*** Opening Supplied material ***

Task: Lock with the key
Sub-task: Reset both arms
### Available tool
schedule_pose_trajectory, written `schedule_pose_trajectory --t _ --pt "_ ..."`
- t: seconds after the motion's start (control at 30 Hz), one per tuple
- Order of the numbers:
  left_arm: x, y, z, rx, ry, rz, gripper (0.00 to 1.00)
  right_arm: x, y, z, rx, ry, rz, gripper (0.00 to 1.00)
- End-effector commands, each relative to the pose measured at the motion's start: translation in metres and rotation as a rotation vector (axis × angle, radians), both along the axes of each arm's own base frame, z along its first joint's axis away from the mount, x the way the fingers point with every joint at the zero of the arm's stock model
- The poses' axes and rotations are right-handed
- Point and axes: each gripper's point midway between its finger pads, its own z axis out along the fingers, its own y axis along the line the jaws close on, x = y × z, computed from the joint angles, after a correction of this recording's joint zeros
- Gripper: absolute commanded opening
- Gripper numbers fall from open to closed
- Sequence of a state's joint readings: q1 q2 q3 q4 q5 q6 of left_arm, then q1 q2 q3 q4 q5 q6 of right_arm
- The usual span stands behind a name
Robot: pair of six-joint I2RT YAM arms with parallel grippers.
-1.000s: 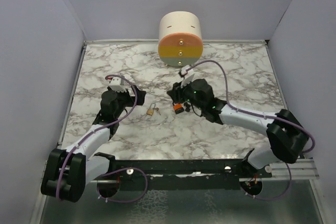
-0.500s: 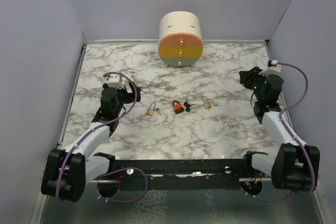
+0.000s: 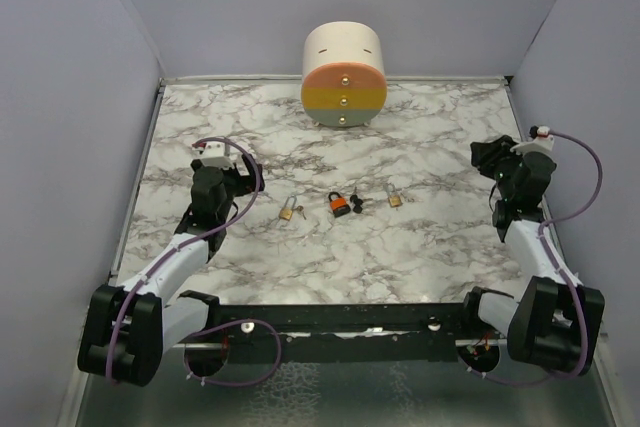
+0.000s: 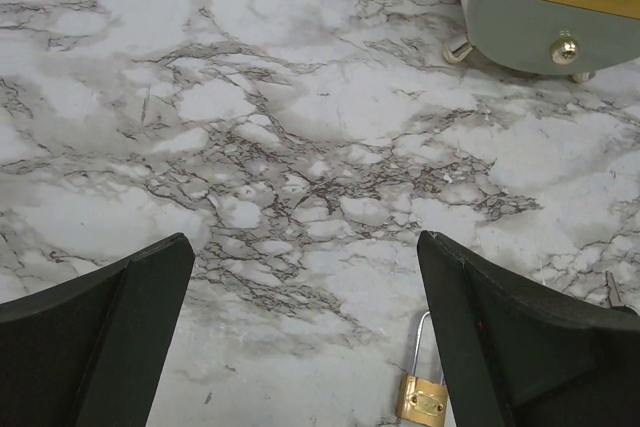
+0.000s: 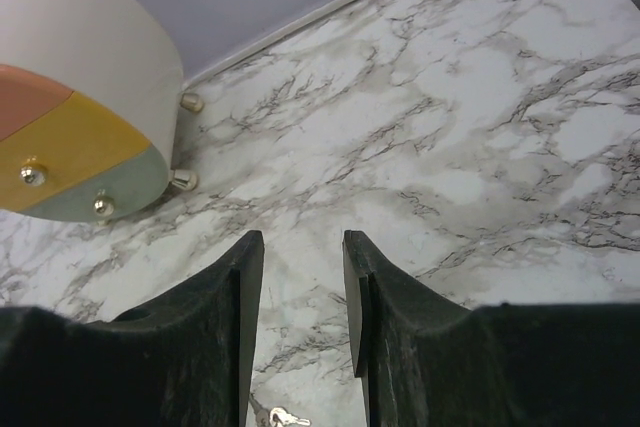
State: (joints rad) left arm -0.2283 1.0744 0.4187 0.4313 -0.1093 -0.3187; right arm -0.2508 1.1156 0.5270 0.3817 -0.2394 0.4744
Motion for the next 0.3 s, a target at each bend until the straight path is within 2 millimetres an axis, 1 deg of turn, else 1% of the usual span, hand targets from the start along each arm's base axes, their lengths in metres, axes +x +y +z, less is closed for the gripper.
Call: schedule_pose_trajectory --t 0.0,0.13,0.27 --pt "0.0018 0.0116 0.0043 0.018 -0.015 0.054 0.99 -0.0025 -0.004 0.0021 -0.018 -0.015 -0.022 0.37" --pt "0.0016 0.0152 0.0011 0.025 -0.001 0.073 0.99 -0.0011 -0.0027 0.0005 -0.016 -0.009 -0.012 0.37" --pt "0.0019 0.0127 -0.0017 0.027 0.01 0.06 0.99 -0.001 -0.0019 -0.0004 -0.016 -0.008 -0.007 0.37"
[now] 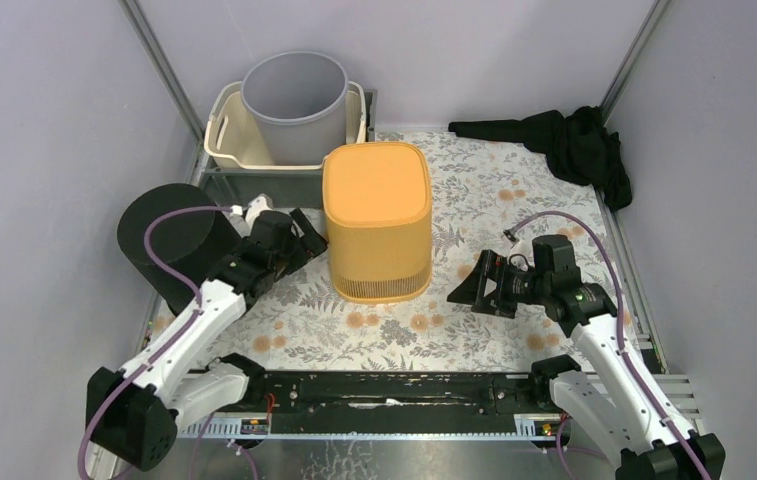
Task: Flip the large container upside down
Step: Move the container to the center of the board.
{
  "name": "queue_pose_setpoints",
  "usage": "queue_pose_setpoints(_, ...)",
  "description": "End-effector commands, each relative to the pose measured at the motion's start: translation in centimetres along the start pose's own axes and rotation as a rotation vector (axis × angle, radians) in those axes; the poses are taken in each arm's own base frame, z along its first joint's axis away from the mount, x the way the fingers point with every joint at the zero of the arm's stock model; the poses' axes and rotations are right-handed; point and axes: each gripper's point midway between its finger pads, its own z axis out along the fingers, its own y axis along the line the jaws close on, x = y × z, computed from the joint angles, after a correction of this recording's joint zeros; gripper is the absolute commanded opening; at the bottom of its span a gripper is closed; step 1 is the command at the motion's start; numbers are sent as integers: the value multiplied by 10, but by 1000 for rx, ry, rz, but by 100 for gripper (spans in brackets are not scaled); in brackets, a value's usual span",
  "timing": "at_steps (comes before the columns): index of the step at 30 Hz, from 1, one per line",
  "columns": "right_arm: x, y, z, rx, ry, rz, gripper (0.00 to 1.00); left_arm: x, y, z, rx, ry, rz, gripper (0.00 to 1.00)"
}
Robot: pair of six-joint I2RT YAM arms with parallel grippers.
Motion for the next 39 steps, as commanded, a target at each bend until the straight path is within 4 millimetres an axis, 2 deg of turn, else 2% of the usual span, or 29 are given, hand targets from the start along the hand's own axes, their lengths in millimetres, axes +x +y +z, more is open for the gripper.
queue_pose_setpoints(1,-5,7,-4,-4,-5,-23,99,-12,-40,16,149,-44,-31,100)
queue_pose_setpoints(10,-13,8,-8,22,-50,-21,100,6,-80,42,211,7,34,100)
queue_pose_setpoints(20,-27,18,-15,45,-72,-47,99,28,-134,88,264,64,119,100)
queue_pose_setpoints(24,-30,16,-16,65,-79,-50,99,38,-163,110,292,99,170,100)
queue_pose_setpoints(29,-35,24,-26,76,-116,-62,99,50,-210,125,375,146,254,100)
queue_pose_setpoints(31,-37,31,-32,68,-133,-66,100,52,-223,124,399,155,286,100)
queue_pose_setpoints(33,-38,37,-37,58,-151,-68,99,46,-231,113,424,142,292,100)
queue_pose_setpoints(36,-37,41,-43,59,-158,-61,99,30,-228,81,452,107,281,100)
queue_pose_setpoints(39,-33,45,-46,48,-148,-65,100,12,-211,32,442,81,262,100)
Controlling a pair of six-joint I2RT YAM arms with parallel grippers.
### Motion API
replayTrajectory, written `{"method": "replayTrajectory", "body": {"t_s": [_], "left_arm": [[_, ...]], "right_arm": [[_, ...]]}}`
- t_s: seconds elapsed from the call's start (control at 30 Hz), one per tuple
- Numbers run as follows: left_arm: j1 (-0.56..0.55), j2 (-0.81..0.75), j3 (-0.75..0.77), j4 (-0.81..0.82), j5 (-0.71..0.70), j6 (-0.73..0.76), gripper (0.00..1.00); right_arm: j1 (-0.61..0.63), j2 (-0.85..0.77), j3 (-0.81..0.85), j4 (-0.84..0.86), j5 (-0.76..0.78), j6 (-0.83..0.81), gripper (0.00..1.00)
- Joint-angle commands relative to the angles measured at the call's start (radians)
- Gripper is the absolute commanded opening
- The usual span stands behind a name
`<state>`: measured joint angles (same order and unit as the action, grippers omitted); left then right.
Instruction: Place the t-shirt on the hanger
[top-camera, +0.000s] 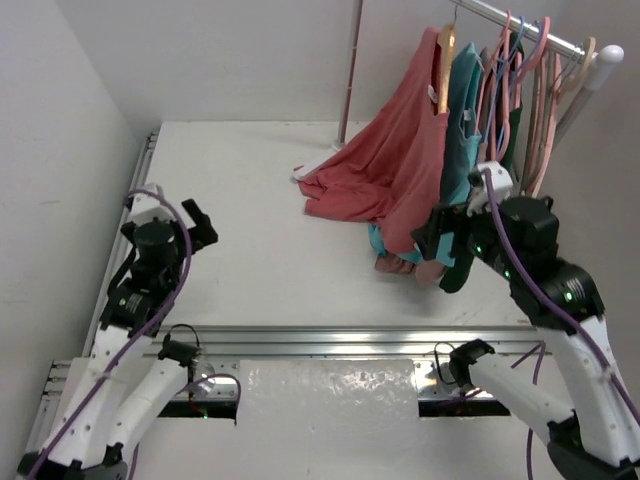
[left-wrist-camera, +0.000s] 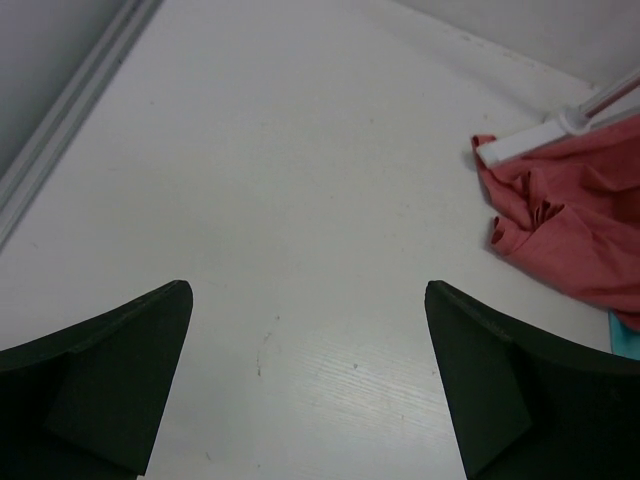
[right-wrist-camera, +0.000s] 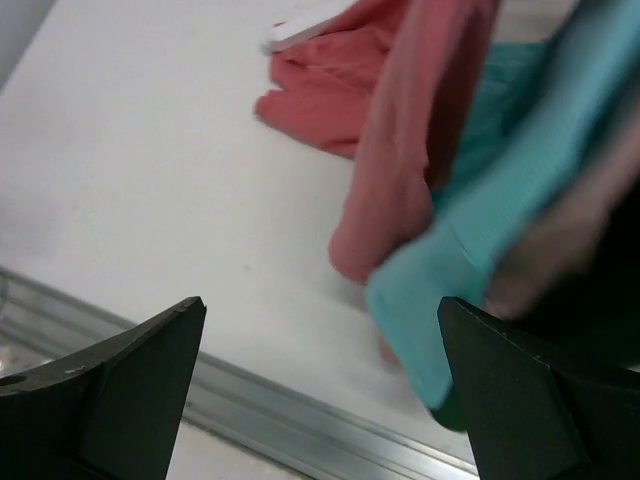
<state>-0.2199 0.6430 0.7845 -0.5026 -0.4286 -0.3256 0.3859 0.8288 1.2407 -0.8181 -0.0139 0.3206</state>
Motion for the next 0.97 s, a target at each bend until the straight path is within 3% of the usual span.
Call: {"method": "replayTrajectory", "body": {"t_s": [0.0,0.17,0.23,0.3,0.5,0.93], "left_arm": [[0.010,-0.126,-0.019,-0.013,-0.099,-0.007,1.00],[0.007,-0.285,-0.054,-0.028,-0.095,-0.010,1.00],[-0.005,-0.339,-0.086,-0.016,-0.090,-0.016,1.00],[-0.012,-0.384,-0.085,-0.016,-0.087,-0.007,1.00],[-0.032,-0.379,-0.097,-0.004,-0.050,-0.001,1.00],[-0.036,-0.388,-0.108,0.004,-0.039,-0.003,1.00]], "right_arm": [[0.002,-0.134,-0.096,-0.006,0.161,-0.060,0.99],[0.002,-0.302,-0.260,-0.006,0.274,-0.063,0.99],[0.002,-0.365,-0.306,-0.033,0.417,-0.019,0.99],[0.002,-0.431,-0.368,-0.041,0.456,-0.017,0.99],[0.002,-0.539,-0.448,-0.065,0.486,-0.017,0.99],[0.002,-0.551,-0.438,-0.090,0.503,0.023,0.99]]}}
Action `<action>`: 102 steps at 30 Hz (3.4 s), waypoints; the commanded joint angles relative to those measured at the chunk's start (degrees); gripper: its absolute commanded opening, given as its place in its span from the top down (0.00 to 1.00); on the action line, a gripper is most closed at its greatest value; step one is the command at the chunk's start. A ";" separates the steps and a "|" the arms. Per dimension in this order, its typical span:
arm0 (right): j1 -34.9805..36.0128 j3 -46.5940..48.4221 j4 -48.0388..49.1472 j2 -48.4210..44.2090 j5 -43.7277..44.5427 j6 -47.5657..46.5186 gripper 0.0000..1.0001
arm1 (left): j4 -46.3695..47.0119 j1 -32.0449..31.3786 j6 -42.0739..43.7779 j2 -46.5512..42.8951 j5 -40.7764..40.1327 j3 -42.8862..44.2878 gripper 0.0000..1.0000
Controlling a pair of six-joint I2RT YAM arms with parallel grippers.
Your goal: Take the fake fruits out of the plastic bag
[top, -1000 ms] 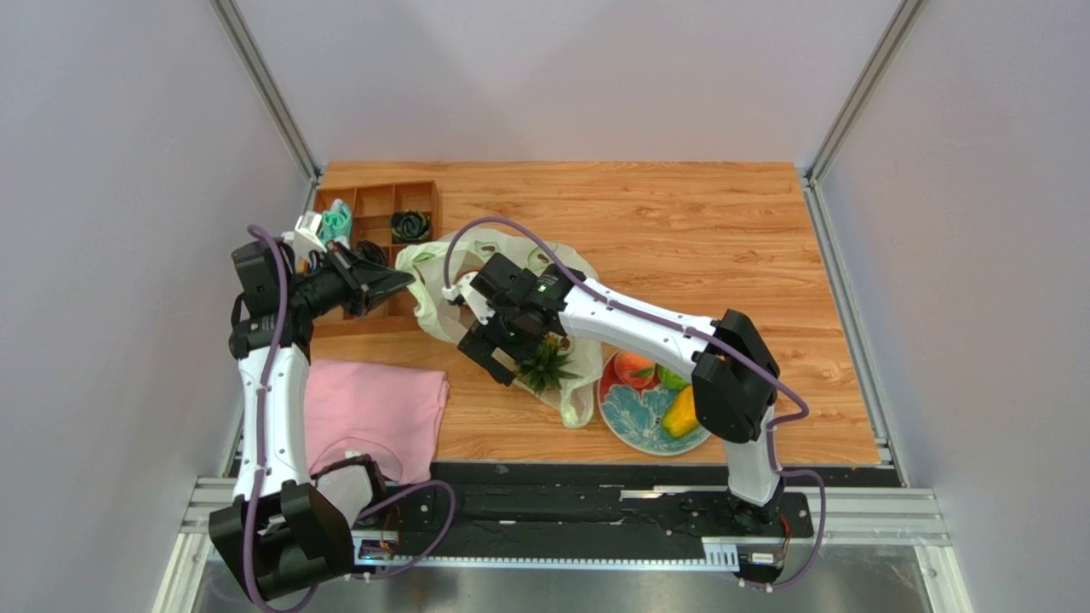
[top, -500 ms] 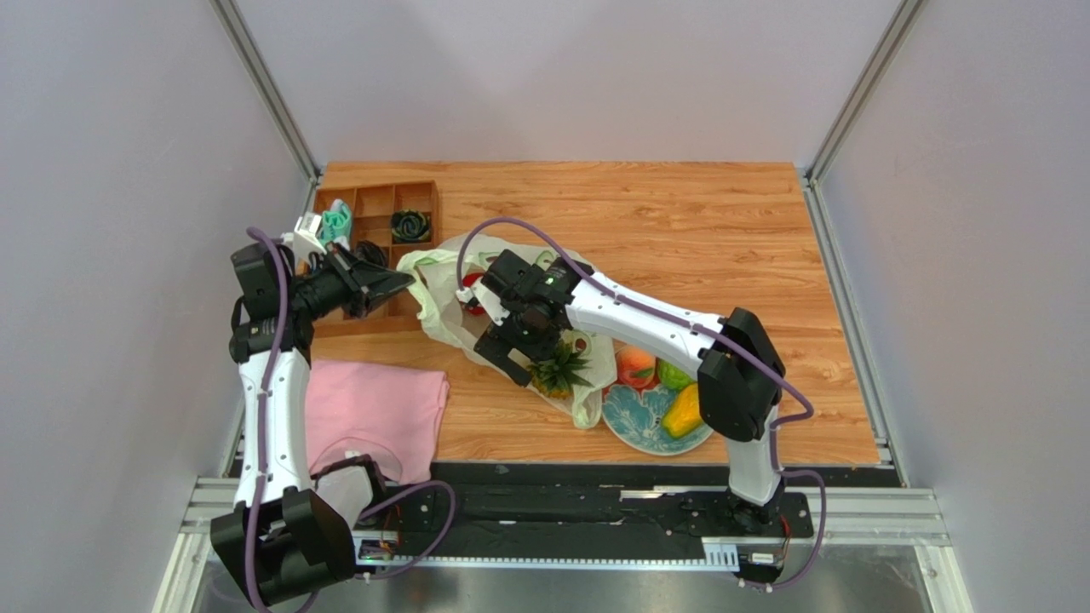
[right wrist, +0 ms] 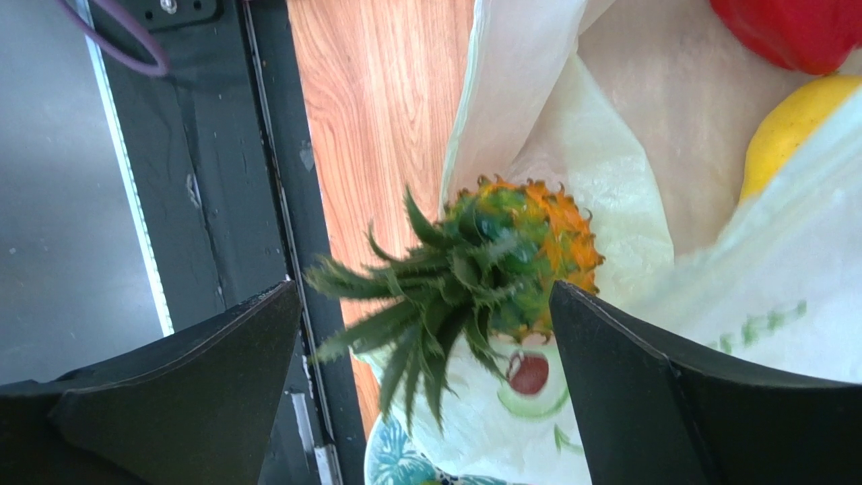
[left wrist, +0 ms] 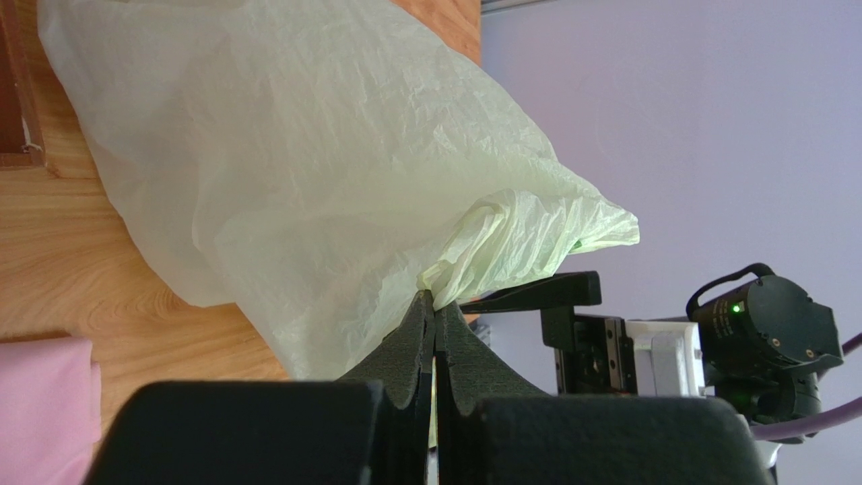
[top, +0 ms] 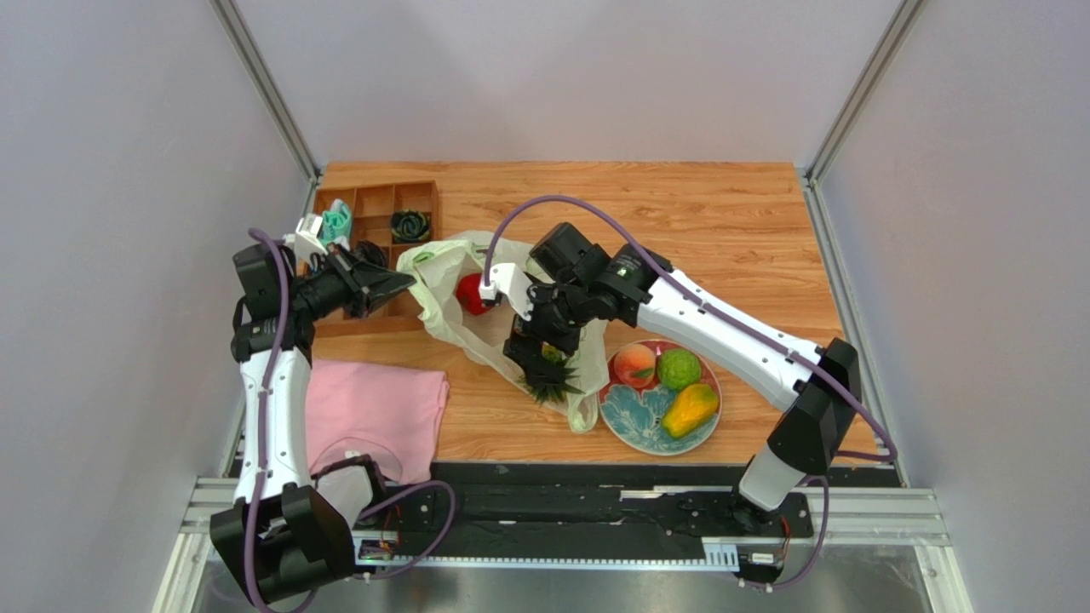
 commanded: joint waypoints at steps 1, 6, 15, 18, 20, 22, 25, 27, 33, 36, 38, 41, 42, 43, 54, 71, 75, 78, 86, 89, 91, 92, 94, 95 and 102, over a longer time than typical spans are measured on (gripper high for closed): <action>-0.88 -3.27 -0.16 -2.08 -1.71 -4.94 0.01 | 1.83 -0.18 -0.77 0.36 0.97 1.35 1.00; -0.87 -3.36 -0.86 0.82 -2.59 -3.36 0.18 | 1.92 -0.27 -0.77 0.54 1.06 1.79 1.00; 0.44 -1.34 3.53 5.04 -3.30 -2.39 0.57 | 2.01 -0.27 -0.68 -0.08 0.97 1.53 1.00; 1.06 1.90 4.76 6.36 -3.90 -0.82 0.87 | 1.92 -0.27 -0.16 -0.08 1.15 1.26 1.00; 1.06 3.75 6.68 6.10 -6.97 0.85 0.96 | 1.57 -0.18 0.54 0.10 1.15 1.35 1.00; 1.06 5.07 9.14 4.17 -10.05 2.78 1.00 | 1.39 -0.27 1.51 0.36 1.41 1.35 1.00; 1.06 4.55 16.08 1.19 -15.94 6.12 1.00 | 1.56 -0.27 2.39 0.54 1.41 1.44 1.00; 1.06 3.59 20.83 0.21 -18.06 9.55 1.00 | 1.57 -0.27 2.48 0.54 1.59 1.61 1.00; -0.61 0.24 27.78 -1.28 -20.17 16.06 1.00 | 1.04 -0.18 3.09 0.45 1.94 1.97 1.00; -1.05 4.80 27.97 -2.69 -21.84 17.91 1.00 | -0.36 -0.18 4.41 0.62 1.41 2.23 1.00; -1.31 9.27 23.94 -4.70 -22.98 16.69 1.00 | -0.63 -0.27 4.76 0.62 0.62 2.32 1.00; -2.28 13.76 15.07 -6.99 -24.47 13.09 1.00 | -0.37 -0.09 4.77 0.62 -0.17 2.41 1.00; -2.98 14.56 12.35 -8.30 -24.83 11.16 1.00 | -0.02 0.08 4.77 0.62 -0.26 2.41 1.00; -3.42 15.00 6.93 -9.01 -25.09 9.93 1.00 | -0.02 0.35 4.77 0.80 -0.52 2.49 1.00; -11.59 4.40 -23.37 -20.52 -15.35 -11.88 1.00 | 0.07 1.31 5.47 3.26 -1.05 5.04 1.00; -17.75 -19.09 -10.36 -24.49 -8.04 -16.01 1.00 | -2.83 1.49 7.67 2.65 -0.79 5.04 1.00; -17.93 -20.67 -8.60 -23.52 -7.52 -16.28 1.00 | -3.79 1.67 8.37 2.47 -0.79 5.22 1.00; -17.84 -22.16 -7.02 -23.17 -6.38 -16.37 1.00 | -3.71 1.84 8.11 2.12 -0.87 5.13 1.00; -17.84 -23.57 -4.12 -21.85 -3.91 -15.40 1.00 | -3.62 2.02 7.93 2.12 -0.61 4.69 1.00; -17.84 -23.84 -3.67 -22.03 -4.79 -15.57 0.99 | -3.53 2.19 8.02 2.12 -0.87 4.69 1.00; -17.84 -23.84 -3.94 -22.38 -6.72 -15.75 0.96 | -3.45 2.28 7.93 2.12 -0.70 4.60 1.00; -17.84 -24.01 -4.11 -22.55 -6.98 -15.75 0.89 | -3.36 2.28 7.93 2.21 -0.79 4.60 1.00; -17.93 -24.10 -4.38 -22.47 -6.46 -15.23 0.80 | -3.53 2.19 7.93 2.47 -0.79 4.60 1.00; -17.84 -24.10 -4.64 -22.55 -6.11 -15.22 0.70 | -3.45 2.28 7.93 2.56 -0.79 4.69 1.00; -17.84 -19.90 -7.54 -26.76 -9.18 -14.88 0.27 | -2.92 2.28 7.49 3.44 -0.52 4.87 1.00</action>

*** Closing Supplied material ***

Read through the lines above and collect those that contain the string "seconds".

(Answer below)
- t: seconds after the motion's start (control at 30 Hz), one per tuple
- t_s: seconds elapsed from the call's start (control at 30 Hz), one per tuple

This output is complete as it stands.